A State Department official said: “The department is working closely with the White House,” and noted that Secretary of State Rex Tillerson has said that “there are other candidates at various stages in the process. We refer you to the White House for any questions regarding the selection and vetting process.”
White House deputy press secretary Lindsay Walters said that currently there are over 55 ambassadors going through the internal vetting and clearance process, which the Trump administration asks people to do before it announces its intent to nominate. A number of these picks have complex disclosure or financial forms given their years in the private sector, Walters added, and that can contribute to the delay.
The slowdown in ambassador picks under Trump stems from two key problems, said people familiar with the process: The White House’s hiring has input from too many senior staffers and factions as well as a lack of a deep bench of donors or finance types from the campaign.
The personnel process for selecting ambassadors as well as political appointees has been hampered for months by turf wars between the West Wing’s senior staff, Cabinet secretaries, and a president who insists on signing off on every hire – sometimes, with a lack of agreement among the principals on the best person for the job.
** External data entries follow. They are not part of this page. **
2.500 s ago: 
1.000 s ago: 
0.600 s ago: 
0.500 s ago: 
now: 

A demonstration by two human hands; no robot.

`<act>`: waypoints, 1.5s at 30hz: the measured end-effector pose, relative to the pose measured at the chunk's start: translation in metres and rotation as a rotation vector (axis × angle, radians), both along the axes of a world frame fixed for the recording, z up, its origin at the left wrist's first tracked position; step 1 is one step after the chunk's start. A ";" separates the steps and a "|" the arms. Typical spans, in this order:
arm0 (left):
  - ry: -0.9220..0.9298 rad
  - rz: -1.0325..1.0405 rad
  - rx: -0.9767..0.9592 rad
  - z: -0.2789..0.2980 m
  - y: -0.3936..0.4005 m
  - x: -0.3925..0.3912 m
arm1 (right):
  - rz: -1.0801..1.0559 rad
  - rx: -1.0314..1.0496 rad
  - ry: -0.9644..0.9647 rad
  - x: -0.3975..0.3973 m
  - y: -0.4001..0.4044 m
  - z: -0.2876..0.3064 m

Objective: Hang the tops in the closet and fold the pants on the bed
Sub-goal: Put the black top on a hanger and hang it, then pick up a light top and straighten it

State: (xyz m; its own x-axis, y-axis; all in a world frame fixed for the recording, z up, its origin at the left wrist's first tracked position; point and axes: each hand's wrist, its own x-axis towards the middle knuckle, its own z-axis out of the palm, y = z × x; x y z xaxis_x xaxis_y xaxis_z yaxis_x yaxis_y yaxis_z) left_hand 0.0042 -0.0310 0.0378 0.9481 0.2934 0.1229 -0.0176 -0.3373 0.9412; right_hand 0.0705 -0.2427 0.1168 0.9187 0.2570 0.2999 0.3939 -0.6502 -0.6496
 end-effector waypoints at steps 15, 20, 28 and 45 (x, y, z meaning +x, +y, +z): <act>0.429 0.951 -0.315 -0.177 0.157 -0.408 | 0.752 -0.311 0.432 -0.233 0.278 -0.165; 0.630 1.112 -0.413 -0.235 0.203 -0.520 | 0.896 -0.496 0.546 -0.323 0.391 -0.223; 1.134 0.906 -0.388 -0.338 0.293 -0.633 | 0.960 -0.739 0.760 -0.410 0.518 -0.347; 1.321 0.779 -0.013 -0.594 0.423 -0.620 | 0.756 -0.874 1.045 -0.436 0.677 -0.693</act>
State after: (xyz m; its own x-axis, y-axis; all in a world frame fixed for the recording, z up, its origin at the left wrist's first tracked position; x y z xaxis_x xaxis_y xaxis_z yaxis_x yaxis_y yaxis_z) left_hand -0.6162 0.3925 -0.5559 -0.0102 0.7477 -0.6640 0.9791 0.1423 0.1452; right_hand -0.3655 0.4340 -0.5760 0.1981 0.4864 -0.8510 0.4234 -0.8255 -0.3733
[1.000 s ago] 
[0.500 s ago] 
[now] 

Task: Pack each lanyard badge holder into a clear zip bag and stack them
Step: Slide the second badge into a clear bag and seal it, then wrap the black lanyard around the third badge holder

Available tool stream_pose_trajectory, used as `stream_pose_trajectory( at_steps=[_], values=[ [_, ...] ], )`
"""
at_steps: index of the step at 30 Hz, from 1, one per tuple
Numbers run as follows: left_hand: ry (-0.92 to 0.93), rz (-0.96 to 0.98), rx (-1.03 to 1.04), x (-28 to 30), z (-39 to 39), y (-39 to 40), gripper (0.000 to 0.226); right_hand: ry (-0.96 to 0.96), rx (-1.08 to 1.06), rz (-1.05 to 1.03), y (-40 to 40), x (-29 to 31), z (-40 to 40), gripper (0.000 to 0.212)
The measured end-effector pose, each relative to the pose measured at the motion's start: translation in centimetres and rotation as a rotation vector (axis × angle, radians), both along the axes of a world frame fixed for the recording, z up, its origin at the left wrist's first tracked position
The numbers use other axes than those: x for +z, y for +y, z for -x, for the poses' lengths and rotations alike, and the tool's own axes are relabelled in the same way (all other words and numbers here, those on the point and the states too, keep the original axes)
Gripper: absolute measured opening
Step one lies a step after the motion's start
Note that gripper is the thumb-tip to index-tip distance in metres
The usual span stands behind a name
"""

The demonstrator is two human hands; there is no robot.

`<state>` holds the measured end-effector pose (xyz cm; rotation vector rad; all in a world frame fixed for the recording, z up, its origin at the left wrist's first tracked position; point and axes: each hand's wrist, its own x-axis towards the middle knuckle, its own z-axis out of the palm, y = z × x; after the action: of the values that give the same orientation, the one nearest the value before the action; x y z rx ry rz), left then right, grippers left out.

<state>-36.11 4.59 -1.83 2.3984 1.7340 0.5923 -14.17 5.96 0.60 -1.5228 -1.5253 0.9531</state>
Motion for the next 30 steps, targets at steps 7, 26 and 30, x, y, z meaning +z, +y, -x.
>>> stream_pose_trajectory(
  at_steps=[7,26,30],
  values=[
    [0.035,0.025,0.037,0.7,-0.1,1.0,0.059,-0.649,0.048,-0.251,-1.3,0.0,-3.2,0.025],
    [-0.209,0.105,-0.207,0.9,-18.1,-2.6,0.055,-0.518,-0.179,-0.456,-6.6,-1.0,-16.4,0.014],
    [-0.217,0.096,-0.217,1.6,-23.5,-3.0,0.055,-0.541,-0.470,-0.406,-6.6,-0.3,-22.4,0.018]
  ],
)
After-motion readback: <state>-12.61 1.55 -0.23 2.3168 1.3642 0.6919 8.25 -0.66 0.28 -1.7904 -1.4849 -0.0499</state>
The White House, not the State Department, has been controlling the ambassador selection process.
Trump has in multiple cases announced that he intends to nominate someone for an ambassadorship as opposed to just nominating that person. Sometimes word leaks out about a Trump pick long before he even announces his intent. Reports weeks ago indicated Trump had selected former Utah Gov. Jon Huntsman as his ambassador to Russia. But Huntsman has not yet been formally named.
Typically, roughly 30 percent of ambassadorships go to political appointees, who tend to be donors or key finance officials from the campaign. But Trump relied on a narrow circle of donors and advisers, many of whom have already joined his administration in other capacities—leaving a shorter queue of ready candidates for diplomatic posts.
“That was thin in this campaign,” said one Trump transition official. “That universe is much smaller under Trump than it would have been under Romney or Jeb Bush.”